Whether an entity's misrepresentation about compliance with a statute, regulation, or contractual requirement is material for purposes of FCA liability turns on whether the entity knowingly violated a requirement that it knew would have actually affected the government's decision to pay the claim. The Escobar Court held that proof of materiality can thus include (but is not limited to) evidence that the defendant knew the federal government consistently refuses to pay claims in similar cases based on noncompliance with the particular statutory, regulatory, or contractual requirement at issue. Conversely, the Escobar Court held that evidence that the government pays a particular claim in full despite knowledge that certain requirements were violated is strong evidence that those requirements are not material.

Feds Say Method of Payment & Payment Amount are Irrelevant under Escobar

Citing Escobar and its progeny, the federal government argues in its Statement of Interest that the materiality standard is focused on how a defendant's misrepresentation affects the government's decision to pay, not on the method through which the government pays a claim (e.g., through a bundled payment), or on the amount the government pays.

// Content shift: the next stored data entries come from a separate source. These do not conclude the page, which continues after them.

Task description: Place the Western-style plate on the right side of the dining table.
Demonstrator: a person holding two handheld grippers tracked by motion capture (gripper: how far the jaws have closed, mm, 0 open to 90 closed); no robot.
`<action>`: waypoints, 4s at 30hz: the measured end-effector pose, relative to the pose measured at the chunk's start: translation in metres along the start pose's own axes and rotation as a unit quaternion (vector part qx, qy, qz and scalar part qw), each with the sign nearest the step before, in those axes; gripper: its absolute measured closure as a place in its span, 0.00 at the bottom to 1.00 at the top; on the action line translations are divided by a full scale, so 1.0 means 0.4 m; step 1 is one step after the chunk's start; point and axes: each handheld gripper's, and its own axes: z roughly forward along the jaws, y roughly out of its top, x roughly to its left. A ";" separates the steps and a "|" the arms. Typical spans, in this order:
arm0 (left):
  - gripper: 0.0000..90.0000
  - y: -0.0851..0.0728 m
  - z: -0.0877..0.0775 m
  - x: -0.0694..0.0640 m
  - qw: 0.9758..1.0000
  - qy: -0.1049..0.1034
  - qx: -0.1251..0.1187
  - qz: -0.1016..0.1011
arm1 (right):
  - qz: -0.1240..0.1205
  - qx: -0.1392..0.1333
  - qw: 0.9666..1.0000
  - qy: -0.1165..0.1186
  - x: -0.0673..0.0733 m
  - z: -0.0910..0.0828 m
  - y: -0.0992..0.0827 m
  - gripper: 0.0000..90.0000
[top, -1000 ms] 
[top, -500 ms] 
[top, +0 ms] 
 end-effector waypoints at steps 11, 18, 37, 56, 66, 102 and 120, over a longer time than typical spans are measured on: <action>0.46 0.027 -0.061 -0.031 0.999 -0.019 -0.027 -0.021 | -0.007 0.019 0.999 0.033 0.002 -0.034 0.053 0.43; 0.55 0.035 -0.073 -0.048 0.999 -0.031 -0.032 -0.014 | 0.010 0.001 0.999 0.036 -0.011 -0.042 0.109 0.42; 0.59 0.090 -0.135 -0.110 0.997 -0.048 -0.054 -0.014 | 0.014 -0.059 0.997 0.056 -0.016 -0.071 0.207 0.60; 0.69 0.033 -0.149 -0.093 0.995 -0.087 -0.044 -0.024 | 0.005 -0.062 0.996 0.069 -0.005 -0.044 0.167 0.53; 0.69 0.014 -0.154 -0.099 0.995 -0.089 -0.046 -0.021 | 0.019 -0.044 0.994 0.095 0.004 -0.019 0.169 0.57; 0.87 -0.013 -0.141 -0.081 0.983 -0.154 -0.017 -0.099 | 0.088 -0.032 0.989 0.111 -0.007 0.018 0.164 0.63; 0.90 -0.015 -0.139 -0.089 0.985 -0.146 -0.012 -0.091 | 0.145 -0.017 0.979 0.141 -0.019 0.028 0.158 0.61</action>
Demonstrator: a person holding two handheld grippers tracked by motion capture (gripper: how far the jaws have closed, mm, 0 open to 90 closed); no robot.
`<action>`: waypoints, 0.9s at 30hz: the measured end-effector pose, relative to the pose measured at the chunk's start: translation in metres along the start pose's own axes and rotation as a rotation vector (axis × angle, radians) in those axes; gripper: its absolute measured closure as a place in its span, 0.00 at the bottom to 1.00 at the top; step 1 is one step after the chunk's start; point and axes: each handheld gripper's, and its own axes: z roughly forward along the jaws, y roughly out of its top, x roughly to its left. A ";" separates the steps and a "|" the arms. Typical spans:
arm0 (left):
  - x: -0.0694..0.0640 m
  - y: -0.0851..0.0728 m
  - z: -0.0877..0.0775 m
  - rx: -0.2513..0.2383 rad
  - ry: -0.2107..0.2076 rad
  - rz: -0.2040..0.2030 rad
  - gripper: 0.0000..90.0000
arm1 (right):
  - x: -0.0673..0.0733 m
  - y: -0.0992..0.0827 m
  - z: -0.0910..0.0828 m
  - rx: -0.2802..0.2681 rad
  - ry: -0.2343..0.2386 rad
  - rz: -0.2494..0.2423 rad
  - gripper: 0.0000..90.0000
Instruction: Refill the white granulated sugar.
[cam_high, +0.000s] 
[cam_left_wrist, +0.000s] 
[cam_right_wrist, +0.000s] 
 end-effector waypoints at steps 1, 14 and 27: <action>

Focusing its analysis on the government's decision to pay, the government argues in its Statement of Interest that misrepresentations about compliance with the AKS render claims materially false because compliance with the statute goes to the heart of what the federal government pays for when it subsidizes health care: the assurance that care is being provided based on professional medical judgement, rather than on a provider's personal financial interest. Similarly, the government argues that misrepresentations about compliance with drug coverage requirements also render claims materially false because Congress has established that if a provider's use of a medical item or service is not covered by Medicare or some other federal program, a claim for payment for that item is not reimbursable.

Thus, the government argues that compliance with the AKS and drug coverage rules are material to the government's decision to pay, and cannot be rendered immaterial merely because the Government' reimburses certain claims through bundled payments.

Conclusion

The materiality standard as articulated in Escobar is highly fact-intensive, and is thus likely to evolve over time as federal courts are asked to apply the standard under different factual landscapes. But regardless of whether the federal court in the Bayer suit accepts the arguments made by the government in its Statement of Interest, pharmaceutical companies that take advantage of bundled payment programs should be mindful of the methods used to market drugs to health care providers. Off-label uses of a drug should not be promoted, and internal controls should be implemented to ensure that any discounts, grants, or other benefits used to encourage drug sales do not violate the AKS.

In addition to these marketing considerations, and in order to further protect themselves from FCA liability, pharmaceutical companies that participate in bundled payment programs should be generally mindful of actions that would have a tendency to influence, or are capable of influencing, the government's decision to pay a claim.